### What is being asked:
All entries are to be printed again exactly, with their images omitted.

Saved entries

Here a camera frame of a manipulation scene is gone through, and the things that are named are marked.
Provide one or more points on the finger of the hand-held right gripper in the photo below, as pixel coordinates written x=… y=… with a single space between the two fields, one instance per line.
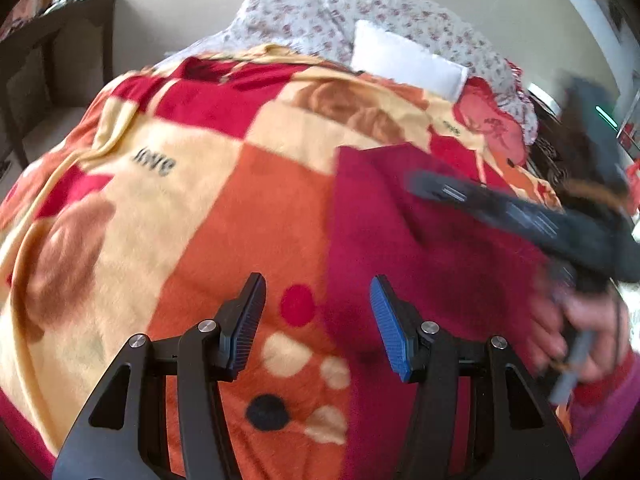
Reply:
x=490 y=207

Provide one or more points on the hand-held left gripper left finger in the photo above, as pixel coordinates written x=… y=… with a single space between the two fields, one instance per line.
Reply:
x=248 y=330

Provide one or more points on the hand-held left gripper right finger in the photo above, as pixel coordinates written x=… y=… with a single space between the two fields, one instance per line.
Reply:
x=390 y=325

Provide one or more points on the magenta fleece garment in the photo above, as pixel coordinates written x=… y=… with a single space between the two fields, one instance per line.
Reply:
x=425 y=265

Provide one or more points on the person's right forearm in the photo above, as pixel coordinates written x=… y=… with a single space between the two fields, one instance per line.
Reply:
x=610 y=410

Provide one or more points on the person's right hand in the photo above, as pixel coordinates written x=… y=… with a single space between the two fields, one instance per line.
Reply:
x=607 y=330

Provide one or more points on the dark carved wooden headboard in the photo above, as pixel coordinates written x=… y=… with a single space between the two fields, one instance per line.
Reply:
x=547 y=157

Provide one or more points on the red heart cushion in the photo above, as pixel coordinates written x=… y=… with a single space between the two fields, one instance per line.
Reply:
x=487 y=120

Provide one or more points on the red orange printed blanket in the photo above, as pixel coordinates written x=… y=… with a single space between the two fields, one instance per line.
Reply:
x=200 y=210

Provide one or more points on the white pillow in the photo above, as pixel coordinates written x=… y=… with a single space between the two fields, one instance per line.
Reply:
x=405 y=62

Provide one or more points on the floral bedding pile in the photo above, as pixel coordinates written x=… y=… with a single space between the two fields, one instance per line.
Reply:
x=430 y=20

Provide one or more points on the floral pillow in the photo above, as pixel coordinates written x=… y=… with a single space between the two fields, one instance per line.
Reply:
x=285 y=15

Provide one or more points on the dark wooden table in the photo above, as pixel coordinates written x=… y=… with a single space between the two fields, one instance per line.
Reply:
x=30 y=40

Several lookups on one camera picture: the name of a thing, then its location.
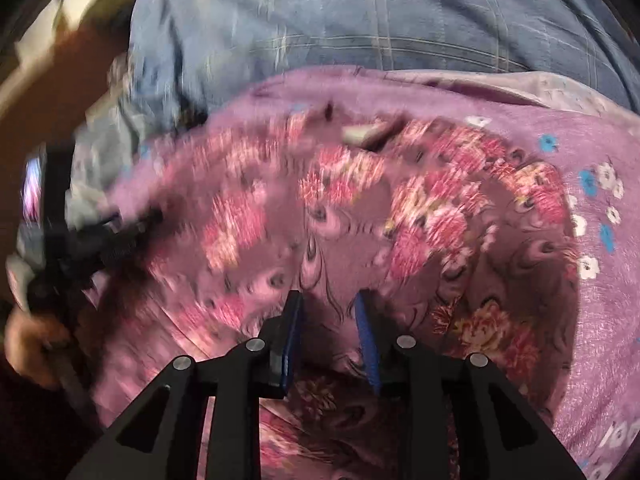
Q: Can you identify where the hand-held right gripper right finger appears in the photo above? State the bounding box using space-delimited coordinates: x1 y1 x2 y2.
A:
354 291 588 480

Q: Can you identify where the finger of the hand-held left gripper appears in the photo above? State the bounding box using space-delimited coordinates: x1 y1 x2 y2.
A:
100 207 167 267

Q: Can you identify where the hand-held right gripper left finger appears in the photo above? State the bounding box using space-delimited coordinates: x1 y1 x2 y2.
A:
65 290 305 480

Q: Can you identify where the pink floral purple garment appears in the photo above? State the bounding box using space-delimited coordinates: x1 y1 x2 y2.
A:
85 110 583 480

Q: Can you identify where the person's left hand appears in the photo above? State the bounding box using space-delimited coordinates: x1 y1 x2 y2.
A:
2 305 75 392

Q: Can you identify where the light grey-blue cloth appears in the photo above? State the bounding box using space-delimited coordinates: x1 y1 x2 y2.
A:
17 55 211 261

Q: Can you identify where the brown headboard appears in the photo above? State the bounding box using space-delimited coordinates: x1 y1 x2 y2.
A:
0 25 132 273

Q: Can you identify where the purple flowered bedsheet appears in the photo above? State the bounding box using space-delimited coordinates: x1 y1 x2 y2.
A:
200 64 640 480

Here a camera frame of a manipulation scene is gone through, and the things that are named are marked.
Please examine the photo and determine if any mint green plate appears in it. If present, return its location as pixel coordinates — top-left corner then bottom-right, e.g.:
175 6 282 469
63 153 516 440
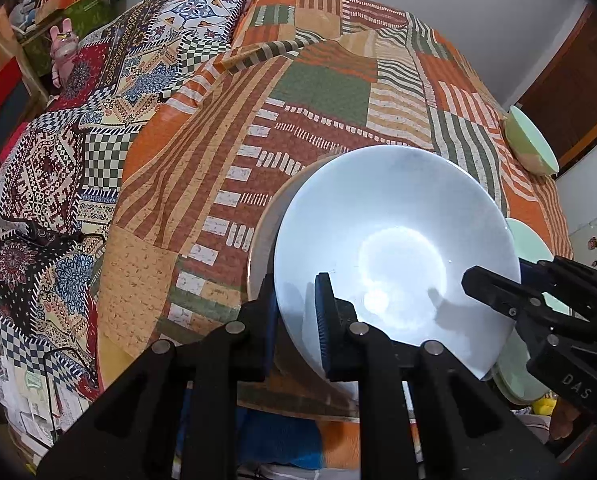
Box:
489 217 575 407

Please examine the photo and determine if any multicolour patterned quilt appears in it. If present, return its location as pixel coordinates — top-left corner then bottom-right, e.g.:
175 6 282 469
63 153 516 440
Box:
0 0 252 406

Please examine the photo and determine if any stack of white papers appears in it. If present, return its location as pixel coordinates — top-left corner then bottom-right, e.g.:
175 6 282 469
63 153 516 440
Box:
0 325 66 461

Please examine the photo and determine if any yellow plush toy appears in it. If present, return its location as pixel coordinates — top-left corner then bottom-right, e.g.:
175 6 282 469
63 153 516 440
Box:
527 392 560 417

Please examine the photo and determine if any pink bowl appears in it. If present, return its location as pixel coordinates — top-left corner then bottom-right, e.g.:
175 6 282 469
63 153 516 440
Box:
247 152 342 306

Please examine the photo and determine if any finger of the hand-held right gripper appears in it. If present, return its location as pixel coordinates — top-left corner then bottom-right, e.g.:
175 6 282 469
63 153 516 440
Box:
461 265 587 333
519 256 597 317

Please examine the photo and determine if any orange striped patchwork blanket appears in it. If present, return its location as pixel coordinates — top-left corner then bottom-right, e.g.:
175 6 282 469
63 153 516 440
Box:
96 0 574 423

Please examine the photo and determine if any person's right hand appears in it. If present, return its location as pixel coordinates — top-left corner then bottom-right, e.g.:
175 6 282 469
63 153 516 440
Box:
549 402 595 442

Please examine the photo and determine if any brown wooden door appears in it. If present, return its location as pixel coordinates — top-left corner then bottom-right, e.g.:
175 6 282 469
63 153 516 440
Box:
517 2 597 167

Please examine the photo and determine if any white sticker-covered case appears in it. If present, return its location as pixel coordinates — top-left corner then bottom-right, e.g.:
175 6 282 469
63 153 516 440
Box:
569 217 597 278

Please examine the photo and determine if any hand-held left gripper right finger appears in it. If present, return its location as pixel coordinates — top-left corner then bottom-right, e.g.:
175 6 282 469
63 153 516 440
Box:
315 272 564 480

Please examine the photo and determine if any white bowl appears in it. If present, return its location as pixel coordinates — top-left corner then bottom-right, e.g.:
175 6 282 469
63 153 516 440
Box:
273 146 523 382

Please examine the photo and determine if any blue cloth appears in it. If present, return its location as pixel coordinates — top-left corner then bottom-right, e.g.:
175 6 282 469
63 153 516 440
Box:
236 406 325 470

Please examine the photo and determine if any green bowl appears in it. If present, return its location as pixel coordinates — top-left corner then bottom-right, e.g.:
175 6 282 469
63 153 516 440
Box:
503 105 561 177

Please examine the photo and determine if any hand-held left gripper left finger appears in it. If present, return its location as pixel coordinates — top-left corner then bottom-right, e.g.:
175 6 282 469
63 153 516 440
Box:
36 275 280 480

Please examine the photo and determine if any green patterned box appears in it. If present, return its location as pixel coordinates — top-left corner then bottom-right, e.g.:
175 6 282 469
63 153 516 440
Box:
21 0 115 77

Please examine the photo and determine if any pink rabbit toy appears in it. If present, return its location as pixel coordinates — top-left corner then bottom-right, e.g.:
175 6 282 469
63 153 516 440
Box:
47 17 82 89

### Your response:
Here a camera frame of a manipulation scene is gone through, and the things that are named are marked.
Provide one or more points on the finger of the hand-held right gripper in the photo below, as pixel coordinates written x=… y=… with a single space between the two fields, one instance per line.
Reply:
x=490 y=207

Provide one or more points on the hand-held left gripper left finger in the photo above, as pixel coordinates written x=… y=… with a single space between the two fields, one instance per line.
Reply:
x=248 y=330

Provide one or more points on the hand-held left gripper right finger in the photo above, as pixel coordinates written x=… y=… with a single space between the two fields, one instance per line.
Reply:
x=390 y=325

Provide one or more points on the magenta fleece garment in the photo above, as pixel coordinates written x=… y=… with a single space between the two fields, one instance per line.
Reply:
x=425 y=265

Provide one or more points on the person's right forearm in the photo above, as pixel coordinates written x=… y=… with a single space between the two fields, one instance per line.
Reply:
x=610 y=410

Provide one or more points on the person's right hand in the photo above, as pixel coordinates written x=… y=… with a single space between the two fields, one instance per line.
Reply:
x=607 y=330

Provide one or more points on the dark carved wooden headboard in the photo above, as pixel coordinates written x=… y=… with a single space between the two fields, one instance per line.
Reply:
x=547 y=157

Provide one or more points on the red heart cushion in the photo above, as pixel coordinates written x=… y=… with a single space between the two fields, one instance per line.
Reply:
x=487 y=120

Provide one or more points on the red orange printed blanket in the photo above, as pixel coordinates written x=… y=… with a single space between the two fields, one instance per line.
Reply:
x=200 y=210

Provide one or more points on the white pillow in the photo above, as pixel coordinates written x=… y=… with a single space between the two fields, one instance per line.
Reply:
x=405 y=62

Provide one or more points on the floral bedding pile in the photo above, as pixel coordinates written x=… y=… with a single space between the two fields, one instance per line.
Reply:
x=430 y=20

Provide one or more points on the floral pillow in the photo above, as pixel coordinates written x=… y=… with a single space between the two fields, one instance per line.
Reply:
x=285 y=15

Provide one or more points on the dark wooden table in the photo above, as pixel coordinates written x=… y=… with a single space between the two fields, one instance per line.
Reply:
x=30 y=40

Several lookups on one camera picture: the name of a thing, then its location.
Q: Can you identify where the hand-held right gripper right finger appears in the photo above? State the bounding box using space-delimited coordinates: x1 y1 x2 y2.
A:
354 291 588 480

Q: Can you identify where the finger of the hand-held left gripper appears in the photo above? State the bounding box using space-delimited coordinates: x1 y1 x2 y2.
A:
100 207 167 267

Q: Can you identify where the hand-held right gripper left finger appears in the photo above? State the bounding box using space-delimited coordinates: x1 y1 x2 y2.
A:
65 290 305 480

Q: Can you identify where the pink floral purple garment appears in the photo above? State the bounding box using space-delimited coordinates: x1 y1 x2 y2.
A:
85 110 583 480

Q: Can you identify where the person's left hand appears in the photo above? State the bounding box using space-delimited coordinates: x1 y1 x2 y2.
A:
2 305 75 392

Q: Can you identify where the light grey-blue cloth appears in the photo above? State the bounding box using space-delimited coordinates: x1 y1 x2 y2.
A:
17 55 211 261

Q: Can you identify where the brown headboard appears in the photo above? State the bounding box using space-delimited coordinates: x1 y1 x2 y2.
A:
0 25 132 273

Q: Can you identify where the purple flowered bedsheet appears in the photo above? State the bounding box using space-delimited coordinates: x1 y1 x2 y2.
A:
200 64 640 480

Here a camera frame of a manipulation scene is gone through, and the things that are named are marked.
Please examine the photo and determine if any mint green plate appears in it. If present, return its location as pixel coordinates — top-left corner then bottom-right, e.g.:
175 6 282 469
63 153 516 440
Box:
489 217 575 407

Please examine the photo and determine if any multicolour patterned quilt appears in it. If present, return its location as pixel coordinates — top-left corner then bottom-right, e.g.:
175 6 282 469
63 153 516 440
Box:
0 0 252 406

Please examine the photo and determine if any stack of white papers appears in it. If present, return its location as pixel coordinates — top-left corner then bottom-right, e.g.:
175 6 282 469
63 153 516 440
Box:
0 325 66 461

Please examine the photo and determine if any yellow plush toy appears in it. If present, return its location as pixel coordinates — top-left corner then bottom-right, e.g.:
175 6 282 469
63 153 516 440
Box:
527 392 560 417

Please examine the photo and determine if any pink bowl appears in it. If present, return its location as pixel coordinates — top-left corner then bottom-right, e.g.:
175 6 282 469
63 153 516 440
Box:
247 152 342 306

Please examine the photo and determine if any finger of the hand-held right gripper appears in it. If present, return its location as pixel coordinates — top-left corner then bottom-right, e.g.:
175 6 282 469
63 153 516 440
Box:
461 265 587 333
519 256 597 317

Please examine the photo and determine if any orange striped patchwork blanket appears in it. If present, return its location as pixel coordinates — top-left corner then bottom-right, e.g.:
175 6 282 469
63 153 516 440
Box:
96 0 574 423

Please examine the photo and determine if any person's right hand appears in it. If present, return its location as pixel coordinates — top-left corner then bottom-right, e.g.:
175 6 282 469
63 153 516 440
Box:
549 402 595 442

Please examine the photo and determine if any brown wooden door appears in it. If present, return its location as pixel coordinates — top-left corner then bottom-right, e.g.:
175 6 282 469
63 153 516 440
Box:
517 2 597 167

Please examine the photo and determine if any white sticker-covered case appears in it. If present, return its location as pixel coordinates — top-left corner then bottom-right, e.g.:
175 6 282 469
63 153 516 440
Box:
569 217 597 278

Please examine the photo and determine if any hand-held left gripper right finger appears in it. If present, return its location as pixel coordinates — top-left corner then bottom-right, e.g.:
175 6 282 469
63 153 516 440
Box:
315 272 564 480

Please examine the photo and determine if any white bowl appears in it. If present, return its location as pixel coordinates — top-left corner then bottom-right, e.g.:
175 6 282 469
63 153 516 440
Box:
273 146 523 382

Please examine the photo and determine if any blue cloth appears in it. If present, return its location as pixel coordinates — top-left corner then bottom-right, e.g.:
175 6 282 469
63 153 516 440
Box:
236 406 325 470

Please examine the photo and determine if any green bowl appears in it. If present, return its location as pixel coordinates — top-left corner then bottom-right, e.g.:
175 6 282 469
63 153 516 440
Box:
503 105 561 177

Please examine the photo and determine if any hand-held left gripper left finger appears in it. If present, return its location as pixel coordinates — top-left corner then bottom-right, e.g.:
175 6 282 469
63 153 516 440
Box:
36 275 280 480

Please examine the photo and determine if any green patterned box appears in it. If present, return its location as pixel coordinates — top-left corner then bottom-right, e.g.:
175 6 282 469
63 153 516 440
Box:
21 0 115 77

Please examine the photo and determine if any pink rabbit toy appears in it. If present, return its location as pixel coordinates — top-left corner then bottom-right, e.g.:
175 6 282 469
63 153 516 440
Box:
47 17 82 89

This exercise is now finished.